Rédigé le 14/05/2026
La rédaction

La délégation corse de VIA | Parti Chrétien-Démocrate appelle les sénateurs corses à s’opposer à la proposition de loi sur la fin de vie, examinée en deuxième lecture au Sénat depuis le 11 mai.

Fin de vie : VIA | Parti Chrétien-Démocrate appelle les sénateurs corses à voter contre le texte

(Photo d'illustration)

Dans un communiqué, le mouvement dénonce un texte qui engagerait la France « dans une rupture anthropologique, éthique et juridique majeure ». Le parti estime qu’« une société véritablement humaine ne répond pas à la détresse par l’élimination de celui qui souffre, mais par l’accompagnement, le soin, la présence et l’espérance ».
La formation politique critique également les conditions d’examen du projet de loi, évoquant « un débat bâclé » et « mené avec précipitation ». Pour VIA, cette question « existentielle » nécessiterait au contraire « humilité » et « prudence », ainsi qu’un « engagement renouvelé en faveur du développement des soins palliatifs ».


La délégation corse fait aussi référence à la visite du Pape François à Ajaccio, le 15 décembre dernier. Elle invoque « l’esprit du 15 décembre », repris selon elle par le vicaire général de l’évêché de Corse, et estime que le message porté alors par le souverain pontife ne peut « s’estomper d’un revers de la main ».
Le communiqué revient également sur le déplacement en Corse de Catherine Vautrin en avril 2024. VIA rappelle que la ministre avait alors appelé à « l’humilité » et à « l’équilibre ». « Depuis, il n’y eut ni l’une ni l’autre. On y rencontra l’excès, l’arrogance et le passage en force », écrit le parti.
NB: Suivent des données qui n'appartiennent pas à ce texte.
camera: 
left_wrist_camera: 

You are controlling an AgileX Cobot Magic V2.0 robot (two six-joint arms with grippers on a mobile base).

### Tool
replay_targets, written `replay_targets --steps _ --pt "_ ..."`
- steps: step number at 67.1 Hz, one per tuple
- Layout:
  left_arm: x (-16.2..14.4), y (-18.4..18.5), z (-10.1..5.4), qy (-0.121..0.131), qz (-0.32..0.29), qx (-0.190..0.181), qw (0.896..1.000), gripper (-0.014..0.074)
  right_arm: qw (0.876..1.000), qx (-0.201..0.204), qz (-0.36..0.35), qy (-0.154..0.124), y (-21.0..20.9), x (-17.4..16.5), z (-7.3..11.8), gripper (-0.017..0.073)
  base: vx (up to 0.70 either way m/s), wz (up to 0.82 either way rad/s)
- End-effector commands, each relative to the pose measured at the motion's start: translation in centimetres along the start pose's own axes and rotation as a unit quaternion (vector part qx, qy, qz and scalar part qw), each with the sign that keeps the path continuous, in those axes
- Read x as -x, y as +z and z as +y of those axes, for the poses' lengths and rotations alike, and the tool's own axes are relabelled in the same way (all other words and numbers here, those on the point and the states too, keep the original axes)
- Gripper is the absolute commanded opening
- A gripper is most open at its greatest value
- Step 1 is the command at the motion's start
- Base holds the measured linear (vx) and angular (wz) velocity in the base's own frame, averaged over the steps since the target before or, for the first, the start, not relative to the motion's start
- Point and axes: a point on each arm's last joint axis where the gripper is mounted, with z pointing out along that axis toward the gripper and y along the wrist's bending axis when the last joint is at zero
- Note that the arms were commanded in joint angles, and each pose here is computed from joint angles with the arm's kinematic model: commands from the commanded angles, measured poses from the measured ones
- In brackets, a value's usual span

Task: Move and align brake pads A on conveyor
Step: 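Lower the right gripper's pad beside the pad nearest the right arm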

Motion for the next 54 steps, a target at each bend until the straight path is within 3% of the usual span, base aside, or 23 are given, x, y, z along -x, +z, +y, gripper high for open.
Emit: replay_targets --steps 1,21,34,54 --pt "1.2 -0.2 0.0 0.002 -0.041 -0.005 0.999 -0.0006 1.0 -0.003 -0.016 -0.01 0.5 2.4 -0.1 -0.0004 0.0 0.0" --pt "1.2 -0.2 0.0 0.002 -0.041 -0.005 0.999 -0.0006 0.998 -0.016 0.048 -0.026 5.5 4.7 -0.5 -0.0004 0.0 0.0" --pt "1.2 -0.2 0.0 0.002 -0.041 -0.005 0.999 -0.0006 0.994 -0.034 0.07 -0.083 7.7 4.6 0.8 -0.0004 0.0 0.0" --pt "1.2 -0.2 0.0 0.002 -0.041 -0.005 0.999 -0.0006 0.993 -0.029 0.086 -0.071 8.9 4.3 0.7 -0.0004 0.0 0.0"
La délégation souligne par ailleurs les spécificités démographiques et sociales de la Corse, évoquant « le vieillissement accéléré » de la population et « le non-renouvellement des générations ».
Enfin, VIA | Parti Chrétien-Démocrate appelle « solennellement » les sénateurs corses « à faire preuve de sagesse et de courage », leur demandant de ne pas voter « un texte qui ferait, s’il était voté, du meurtre un droit, et même un devoir avec l’adoption du délit d’entrave ».